You may think that I have absolutely no objectivity when it comes to talking about the new movie, Juno, primarily because screenwriter Diablo Cody and I have anal sex with each other on a regular basis. (She's the top.) But rectal pleasure has never deterred me from being honest about art.

The movie, which just won the top prize at the Rome Film Festival, is very funny. But you already knew that. The cast is unbelievably excellent—I don't think there's been an ensemble this uniformly terrific all year. But you already knew that too. Cody's strong, sassy, refreshingly intelligent voice—which is evident from her blog—is stamped on every frame of the film. But you already knew that as well.

Let me tell you some things you probably won't know until you see the movie for yourself:

* The story's simple premise sets up expectations about how things will precisely unfold, but you'll be constantly surprised at how the film seems like it's about something but will then reveal that it's also about something else and then reveal that it's about something else too. With each new narrative and thematic layer, Juno burrows closer and closer to its—and your—heart.

* The characters you like eventually show unflattering sides, while the characters you dislike eventually show their tenderness. This is the mark of a writer with a humane and understanding eye—don't let that fierce exterior fool you, folks.

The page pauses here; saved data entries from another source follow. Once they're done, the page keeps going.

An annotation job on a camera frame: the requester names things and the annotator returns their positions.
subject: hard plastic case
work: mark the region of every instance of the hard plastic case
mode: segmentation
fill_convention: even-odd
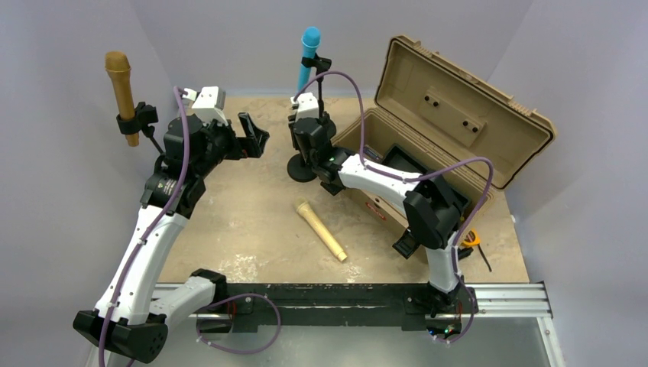
[[[492,203],[493,190],[505,189],[556,138],[551,121],[535,109],[404,35],[390,40],[374,101],[377,107],[364,115],[365,157],[379,161],[396,145],[430,170],[475,156],[489,158],[493,185],[480,212]],[[359,151],[360,117],[333,144]],[[471,199],[467,216],[484,190],[488,167],[477,162],[443,177]],[[345,194],[395,236],[403,234],[407,219],[389,203],[363,190]]]

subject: scratched table surface
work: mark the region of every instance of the scratched table surface
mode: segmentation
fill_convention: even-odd
[[[365,108],[374,106],[364,100]],[[338,132],[358,117],[353,98],[327,99],[326,111]],[[396,240],[345,195],[331,196],[319,182],[297,183],[286,172],[295,155],[287,127],[288,98],[230,97],[225,114],[241,129],[236,115],[249,112],[270,132],[261,159],[224,161],[206,178],[207,191],[180,233],[160,282],[184,282],[198,268],[218,271],[241,283],[410,283],[428,276],[425,252],[409,260],[391,245]],[[295,213],[303,196],[345,248],[337,261]],[[492,272],[474,251],[459,262],[468,282],[528,282],[513,222],[502,193],[473,223]]]

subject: wall
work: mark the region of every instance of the wall
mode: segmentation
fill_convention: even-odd
[[[127,0],[3,2],[0,11],[0,365],[80,365],[72,329],[133,231],[156,152],[126,145],[104,53],[130,58],[136,99],[175,114]]]
[[[319,53],[349,73],[363,95],[374,94],[389,39],[407,34],[488,78],[531,0],[380,2],[240,0],[159,2],[133,0],[147,36],[171,82],[225,87],[230,94],[296,92],[301,35],[322,32]],[[326,92],[351,94],[334,76]]]
[[[648,365],[648,3],[536,0],[491,77],[558,138],[507,191],[566,361]]]

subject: blue microphone
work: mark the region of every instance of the blue microphone
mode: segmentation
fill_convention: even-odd
[[[317,47],[319,47],[319,29],[315,27],[308,27],[302,36],[303,52],[302,57],[312,59],[315,57]],[[310,68],[305,67],[300,61],[300,79],[297,82],[297,92],[308,83],[310,77]]]

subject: round stand base
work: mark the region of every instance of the round stand base
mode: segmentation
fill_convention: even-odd
[[[301,154],[294,155],[288,161],[288,176],[297,182],[310,182],[317,178],[317,175],[304,164]]]

* One of the many things Juno is about is how people and circumstances slowly chip away at our pregnant heroine's tough, sarcastic veneer—and it's ironic that she learns to become an adult when she stops trying so hard to act like one.

In order to prove my objectivity and build up some credibility, I'm going to throw in a piece of criticism so you all know I'm not blindly blowing sunshine up anyone's ass. The first ten minutes are filled with what seems like an endless barrage of indie pop songs, meant to underscore images of suburban sprawl and meant to establish mood. Enough with the fucking soundtrack! I thought. Thankfully, the music faded into the background, songs were later used in seemingly appropriate places, and the director simply allowed the actors and the script to shine.

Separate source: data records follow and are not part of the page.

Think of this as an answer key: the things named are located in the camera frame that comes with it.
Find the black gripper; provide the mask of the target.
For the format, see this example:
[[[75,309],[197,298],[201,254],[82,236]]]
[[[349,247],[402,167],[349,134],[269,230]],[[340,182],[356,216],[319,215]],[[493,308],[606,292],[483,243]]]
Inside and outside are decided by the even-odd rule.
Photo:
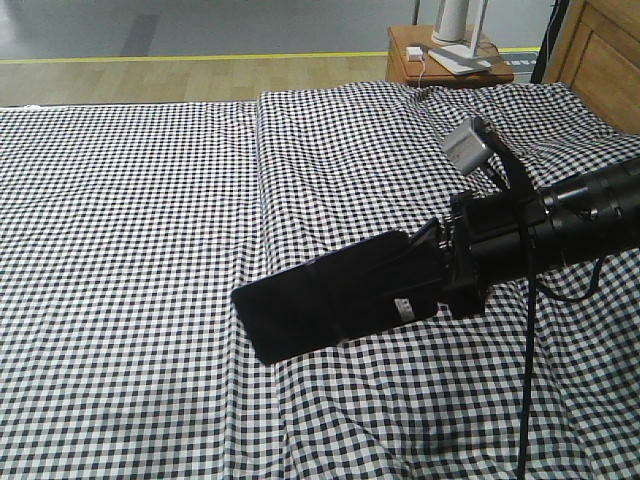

(This week's strap-on better be extra big.)


  1. I was sold by your description alone! But then I watch the trailer and then I was sold by the first 5 seconds when dwight Schrute (Rainn Wilson) Showed up. I have got to see this movie! Is there a release date yet? Forward our congrats to Diablo.

  2. Hey, Geoff, it starts rolling out into theaters on December 5 in select cities and then expanding in later weeks.

  3. Thank you for your support, Bottom Boy. I will give you an extra thrust this evening.

    Seriously, thank you. It's not often I get praised by a notoriously picky theater-world luminary.

    Now just write about how JUNO is actually about gay teens and I'll get a huge amount of publicity!

  4. "Juno" is gay. Gay gay gay gay gaaaaaaaaaay.

  5. I just read we (Chicago) had a screening of Juno on Oct 29. I am always out of the loop on these things. Damn it!